Punto diplomatico. Sotto tiro le finanziarie
di Hamas
Con il nuovo scenario mediorientale della guerra al terrorismo si
apre la battaglia diplomatica alle organizzazioni terroristiche
palestinesi. E l’offensiva finanziaria che l’Occidente ha sferrato
contro i fiancheggiatori in grisaglia di Al-Queda si abbatte ora,
con le stesse modalità, contro Hamas, il gruppo che ha rivendicato
gli attentati in Israele. Tutto parte dagli Stati Uniti che hanno
congelato il patrimonio di una fondazione e di due organizzazioni
finanziarie legate a Hamas. L’organizzazione più importante
colpita dagli americani è la Holy Land Foundation, con sede in
Texas; le altre due sono la banca al-Aqsa International e il
gruppo finanziario Beit el-Mal. Il presidente Bush ha precisato
ancora una volta che la guerra contro i terroristi sarà perseguita
e ampliata “in tutte le sue forme” e ha chiesto ai paesi alleati
di muoversi sulla stessa linea contro Hamas. L’Italia non s’è
fatta attendere. La procura di Roma ha annunciato di aver disposto
il blocco dei conti di transito riconducibili all’organizzazione
terroristica palestinese e gestiti da finanziarie straniere che
avrebbero avuto rapporti bancari con istituti di credito italiani.
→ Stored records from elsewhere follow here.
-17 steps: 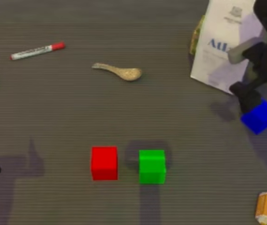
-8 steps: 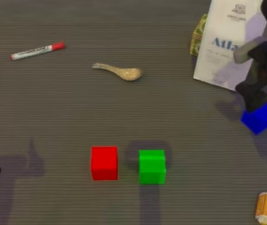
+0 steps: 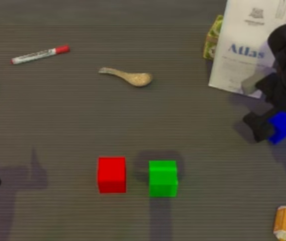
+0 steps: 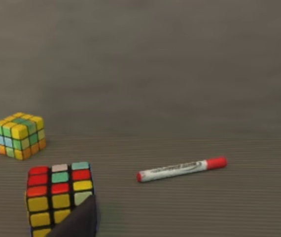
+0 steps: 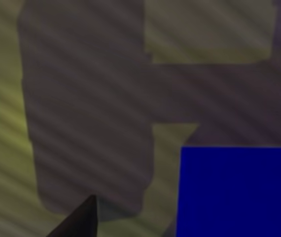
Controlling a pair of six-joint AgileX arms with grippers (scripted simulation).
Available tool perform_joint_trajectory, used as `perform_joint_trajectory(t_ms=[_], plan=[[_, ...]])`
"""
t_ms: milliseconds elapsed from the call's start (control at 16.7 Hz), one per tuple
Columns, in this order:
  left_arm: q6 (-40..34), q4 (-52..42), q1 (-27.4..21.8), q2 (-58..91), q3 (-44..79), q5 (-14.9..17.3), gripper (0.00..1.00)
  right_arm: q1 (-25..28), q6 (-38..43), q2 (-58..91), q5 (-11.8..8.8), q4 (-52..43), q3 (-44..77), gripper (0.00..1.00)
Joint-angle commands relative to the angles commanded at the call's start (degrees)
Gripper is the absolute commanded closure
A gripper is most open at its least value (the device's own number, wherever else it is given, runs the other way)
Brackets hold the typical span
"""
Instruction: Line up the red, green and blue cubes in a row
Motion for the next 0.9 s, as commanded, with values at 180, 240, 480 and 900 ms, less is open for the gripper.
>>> perform_joint_trajectory(t_ms=[180,240,480,900], plan=[[0.0,0.0,0.0,0.0,0.0,0.0,0.00,0.0,0.0,0.5,0.0,1.3,-0.8,0.00],[0.0,0.0,0.0,0.0,0.0,0.0,0.00,0.0,0.0,0.5,0.0,1.3,-0.8,0.00],[0.0,0.0,0.0,0.0,0.0,0.0,0.00,0.0,0.0,0.5,0.0,1.3,-0.8,0.23],[0.0,0.0,0.0,0.0,0.0,0.0,0.00,0.0,0.0,0.5,0.0,1.3,-0.8,0.75]])
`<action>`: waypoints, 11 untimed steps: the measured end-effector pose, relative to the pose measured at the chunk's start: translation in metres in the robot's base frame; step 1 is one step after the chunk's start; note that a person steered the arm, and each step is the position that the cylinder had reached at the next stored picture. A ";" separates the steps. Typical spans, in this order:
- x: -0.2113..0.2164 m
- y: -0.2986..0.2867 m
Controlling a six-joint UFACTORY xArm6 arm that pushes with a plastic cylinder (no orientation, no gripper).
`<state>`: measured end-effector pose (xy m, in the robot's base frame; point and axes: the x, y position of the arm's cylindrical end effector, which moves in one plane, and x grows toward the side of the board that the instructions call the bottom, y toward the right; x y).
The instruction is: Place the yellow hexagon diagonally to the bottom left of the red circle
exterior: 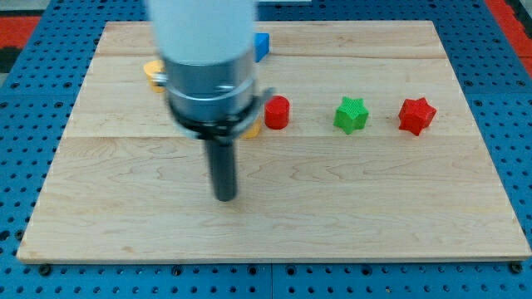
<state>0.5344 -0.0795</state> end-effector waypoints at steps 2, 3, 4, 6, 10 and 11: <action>-0.090 -0.107; -0.138 -0.106; -0.181 -0.095; -0.216 0.002; -0.137 0.059; -0.110 0.052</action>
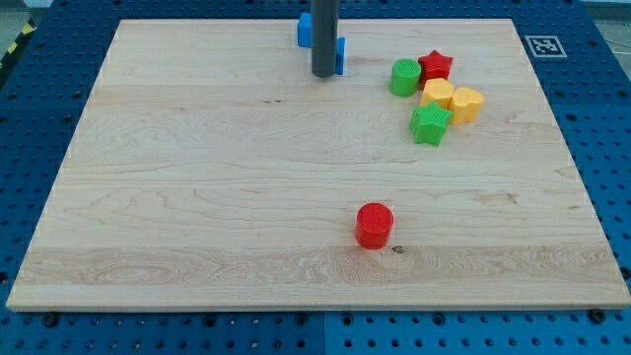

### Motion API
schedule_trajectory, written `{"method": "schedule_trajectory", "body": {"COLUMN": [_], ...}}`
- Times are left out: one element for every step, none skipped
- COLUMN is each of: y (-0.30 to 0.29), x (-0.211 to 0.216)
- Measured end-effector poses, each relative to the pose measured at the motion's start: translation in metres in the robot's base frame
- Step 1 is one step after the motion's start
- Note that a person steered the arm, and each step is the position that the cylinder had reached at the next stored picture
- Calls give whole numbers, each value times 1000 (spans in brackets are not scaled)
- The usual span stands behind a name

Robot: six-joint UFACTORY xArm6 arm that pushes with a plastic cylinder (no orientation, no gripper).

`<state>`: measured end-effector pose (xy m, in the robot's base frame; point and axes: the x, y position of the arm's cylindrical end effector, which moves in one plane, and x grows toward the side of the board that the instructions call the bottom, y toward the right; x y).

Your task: Move the blue triangle towards center top

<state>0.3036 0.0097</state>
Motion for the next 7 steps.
{"method": "schedule_trajectory", "body": {"y": [9,16,19,19,19,20,30], "x": [0,-8,-17,-24,-28,-28,-21]}}
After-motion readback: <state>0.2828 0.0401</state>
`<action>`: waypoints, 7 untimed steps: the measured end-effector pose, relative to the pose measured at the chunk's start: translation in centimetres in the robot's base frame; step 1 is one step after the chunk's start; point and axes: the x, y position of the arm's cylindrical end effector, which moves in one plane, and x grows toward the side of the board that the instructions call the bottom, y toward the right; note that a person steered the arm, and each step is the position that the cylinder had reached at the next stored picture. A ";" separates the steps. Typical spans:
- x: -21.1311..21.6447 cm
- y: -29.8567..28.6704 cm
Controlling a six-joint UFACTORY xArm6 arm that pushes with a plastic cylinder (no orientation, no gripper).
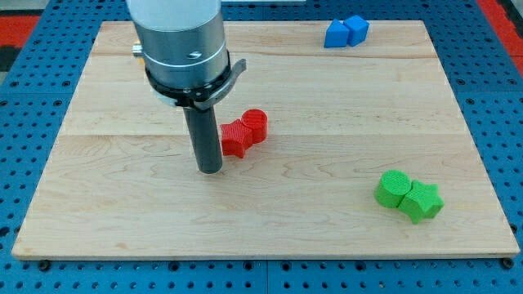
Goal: Separate red circle from the red star and move it towards the yellow blocks
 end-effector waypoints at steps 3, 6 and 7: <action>-2.8 6.2; -14.3 0.1; -16.6 -3.6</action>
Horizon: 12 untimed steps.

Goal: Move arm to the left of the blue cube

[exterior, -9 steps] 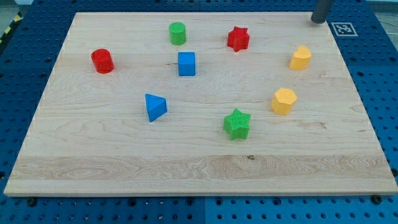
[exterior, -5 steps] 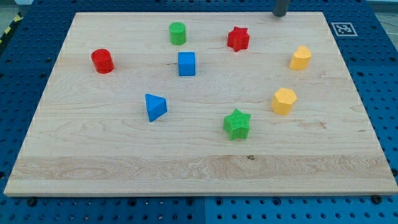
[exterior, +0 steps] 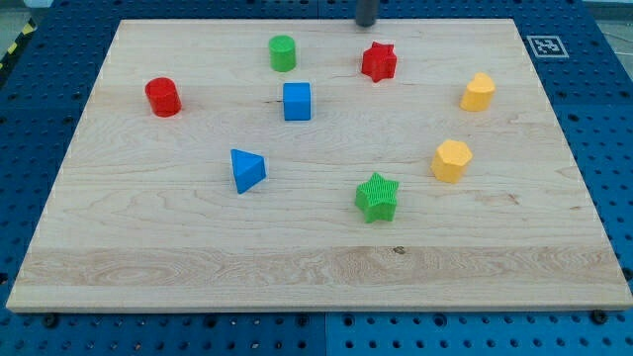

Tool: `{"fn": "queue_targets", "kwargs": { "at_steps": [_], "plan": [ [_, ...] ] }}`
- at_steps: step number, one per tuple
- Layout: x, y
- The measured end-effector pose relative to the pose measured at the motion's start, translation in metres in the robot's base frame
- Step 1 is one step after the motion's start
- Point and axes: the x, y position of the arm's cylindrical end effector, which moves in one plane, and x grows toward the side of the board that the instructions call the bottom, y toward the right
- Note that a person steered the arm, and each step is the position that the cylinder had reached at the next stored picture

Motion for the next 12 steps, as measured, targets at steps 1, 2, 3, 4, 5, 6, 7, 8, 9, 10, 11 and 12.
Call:
{"fn": "queue_targets", "kwargs": {
  "at_steps": [1, 2, 3, 4, 5, 6, 7, 8, 9, 10, 11, 12],
  "plan": [
    [0.000, -0.043],
    [0.000, -0.076],
    [0.000, -0.109],
    [0.000, -0.129],
    [0.004, -0.140],
    [0.010, -0.144],
    [0.025, -0.144],
    [0.040, -0.145],
    [0.049, -0.159],
    [0.064, -0.166],
    [0.072, -0.162],
    [0.083, -0.153]
  ]
}}
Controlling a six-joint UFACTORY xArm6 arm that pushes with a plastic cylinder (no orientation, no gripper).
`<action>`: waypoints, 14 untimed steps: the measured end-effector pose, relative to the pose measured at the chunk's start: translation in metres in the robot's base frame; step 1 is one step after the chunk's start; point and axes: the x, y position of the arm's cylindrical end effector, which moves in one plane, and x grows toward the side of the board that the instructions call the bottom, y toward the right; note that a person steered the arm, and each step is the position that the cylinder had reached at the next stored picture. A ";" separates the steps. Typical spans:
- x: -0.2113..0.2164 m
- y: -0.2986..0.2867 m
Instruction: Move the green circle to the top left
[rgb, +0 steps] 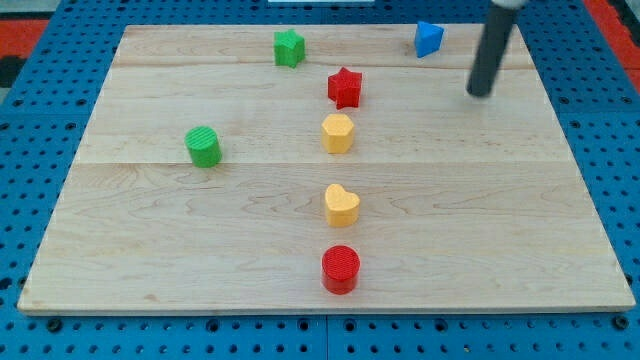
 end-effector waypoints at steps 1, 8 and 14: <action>0.100 -0.031; 0.001 -0.382; -0.027 -0.386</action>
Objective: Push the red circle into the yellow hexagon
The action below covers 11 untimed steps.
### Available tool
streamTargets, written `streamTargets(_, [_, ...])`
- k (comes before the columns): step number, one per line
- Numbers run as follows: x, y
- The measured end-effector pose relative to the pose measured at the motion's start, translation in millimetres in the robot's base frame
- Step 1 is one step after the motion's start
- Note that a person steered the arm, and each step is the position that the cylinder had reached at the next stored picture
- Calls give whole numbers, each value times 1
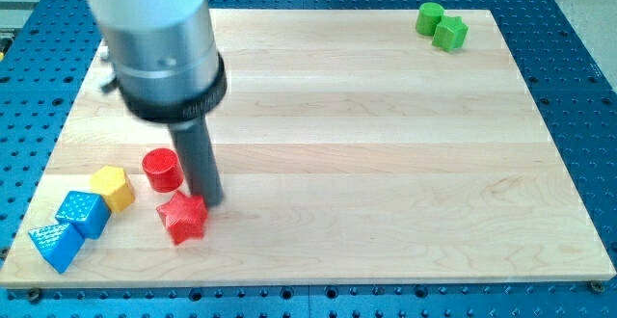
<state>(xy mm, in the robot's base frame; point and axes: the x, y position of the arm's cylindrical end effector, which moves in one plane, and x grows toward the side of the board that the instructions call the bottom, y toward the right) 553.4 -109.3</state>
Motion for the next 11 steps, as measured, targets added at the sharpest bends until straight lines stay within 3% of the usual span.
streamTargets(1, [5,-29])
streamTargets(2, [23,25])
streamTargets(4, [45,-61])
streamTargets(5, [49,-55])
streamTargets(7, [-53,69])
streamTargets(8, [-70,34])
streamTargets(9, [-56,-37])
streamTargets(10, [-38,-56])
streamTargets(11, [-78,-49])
Secondo fonti delle agenzie investigative – riportate dal Sole 24
Ore – Hamas riceverebbe contributi per circa 100 milioni di
dollari l’anno. La maggior parte dei flussi giungerebbe dag5li
Stati Uniti.
Dal Medio Oriente all’Afghanistan. La conferenza di Bonn sul
futuro del paese ha partorito il compromesso tanto atteso.
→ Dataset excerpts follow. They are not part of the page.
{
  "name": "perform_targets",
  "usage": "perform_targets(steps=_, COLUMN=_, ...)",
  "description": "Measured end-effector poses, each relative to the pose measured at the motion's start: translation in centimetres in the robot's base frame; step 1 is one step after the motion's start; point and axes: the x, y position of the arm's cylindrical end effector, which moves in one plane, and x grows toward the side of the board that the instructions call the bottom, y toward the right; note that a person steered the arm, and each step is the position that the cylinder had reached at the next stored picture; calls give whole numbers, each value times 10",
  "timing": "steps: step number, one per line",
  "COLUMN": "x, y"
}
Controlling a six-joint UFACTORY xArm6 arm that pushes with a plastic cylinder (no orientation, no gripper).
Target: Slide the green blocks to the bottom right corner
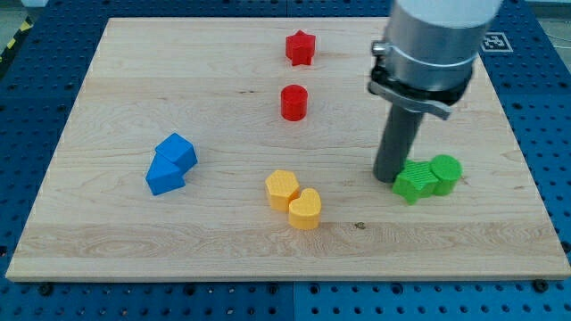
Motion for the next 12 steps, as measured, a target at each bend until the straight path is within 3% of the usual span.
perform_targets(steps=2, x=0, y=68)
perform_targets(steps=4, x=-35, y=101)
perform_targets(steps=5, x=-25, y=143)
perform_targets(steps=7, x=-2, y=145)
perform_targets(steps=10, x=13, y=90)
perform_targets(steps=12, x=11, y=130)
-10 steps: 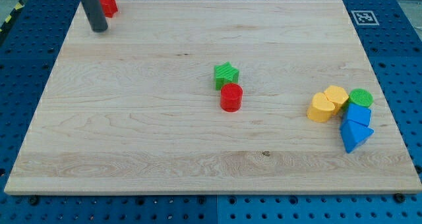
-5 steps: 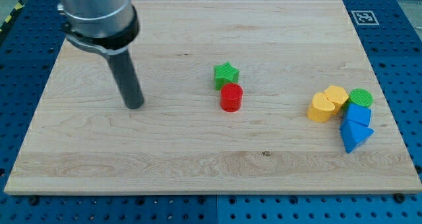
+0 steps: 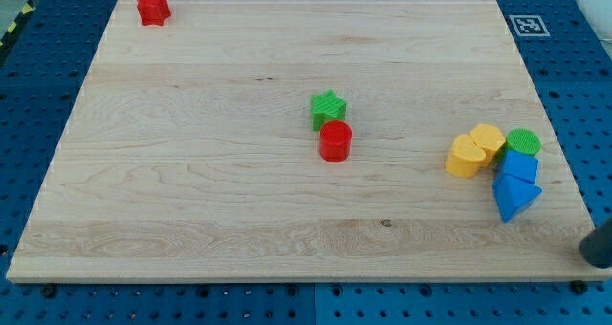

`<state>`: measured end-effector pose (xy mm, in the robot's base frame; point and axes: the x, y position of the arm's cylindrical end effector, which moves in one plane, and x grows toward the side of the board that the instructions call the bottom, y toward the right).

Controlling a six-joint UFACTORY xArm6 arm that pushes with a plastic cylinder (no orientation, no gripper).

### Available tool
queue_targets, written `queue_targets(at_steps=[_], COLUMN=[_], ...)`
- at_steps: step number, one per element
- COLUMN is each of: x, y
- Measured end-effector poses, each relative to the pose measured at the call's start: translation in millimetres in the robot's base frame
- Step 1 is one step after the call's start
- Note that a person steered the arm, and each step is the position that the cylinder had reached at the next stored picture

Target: Slide the blue triangle to the yellow hexagon

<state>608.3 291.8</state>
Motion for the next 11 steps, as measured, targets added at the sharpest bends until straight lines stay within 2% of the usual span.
queue_targets(at_steps=[2, 4, 7, 11], x=[-22.3, -47.7, -48.8, -82.0], y=[-4.3, -39.6, -103.0, -106.7])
L’accordo prevede la formazione di un governo ad interim che
reggerà l’Afghanistan per i primi sei mesi del 2002. Alla guida è
stato chiamato il leader pashtun Hamid Karzai, vicino all’ex re, e
ora a Kandahar per l'assedio finale ai talebani. L’esecutivo si
insedierà a Kabul il 22 dicembre. Una pesantissima riserva a
questo accordo, però, è venuta da uno dei signori della guerra, il
generale uzbeko Rashid Dostum, l’ambiguo conquistatore di
Mazar-i-Sharif: “Boicotterò i nuovi poteri”, ha fatto sapere
all’indomani della conclusione dei lavori, dando voce a
risentimenti e diffidenze che sono condivise anche da alcuni
esponenti pashtun.
Un’ombra pesante che potrebbe inficiare il risultato raggiunto
dopo 9 giorni di trattative durante le quali, al di là degli
inevitabili scontri politici fra le fazioni, era sempre prevalso
uno spirito di collaborazione che aveva lasciato ben sperare anche
nei momenti di maggiore frizione. L’accordo di Bonn, il primo
tassello nella ricostruzione dell’Afghanistan, può comunque far
sorridere l’Onu – tornata ad avere un ruolo costruttivo in
conseguenza dell’intervento militare americano – e la Germania che
ha dimostrato di saper gestire un profilo diplomatico alto.
L’esecutivo provvisorio di Garzai governerà per sei mesi e darà
vita alla Loya Jirga, l'assemblea tradizionale dei capi etnia e
tribù che avrà il compito di varare la nuova Costituzione. Nel
frattempo il consiglio di sicurezza dell’Onu appronterà una forza
multinazionale che assicurerà l’ordine pubblico in Afghanistan nel
periodo di transizione. Signori della guerra permettendo.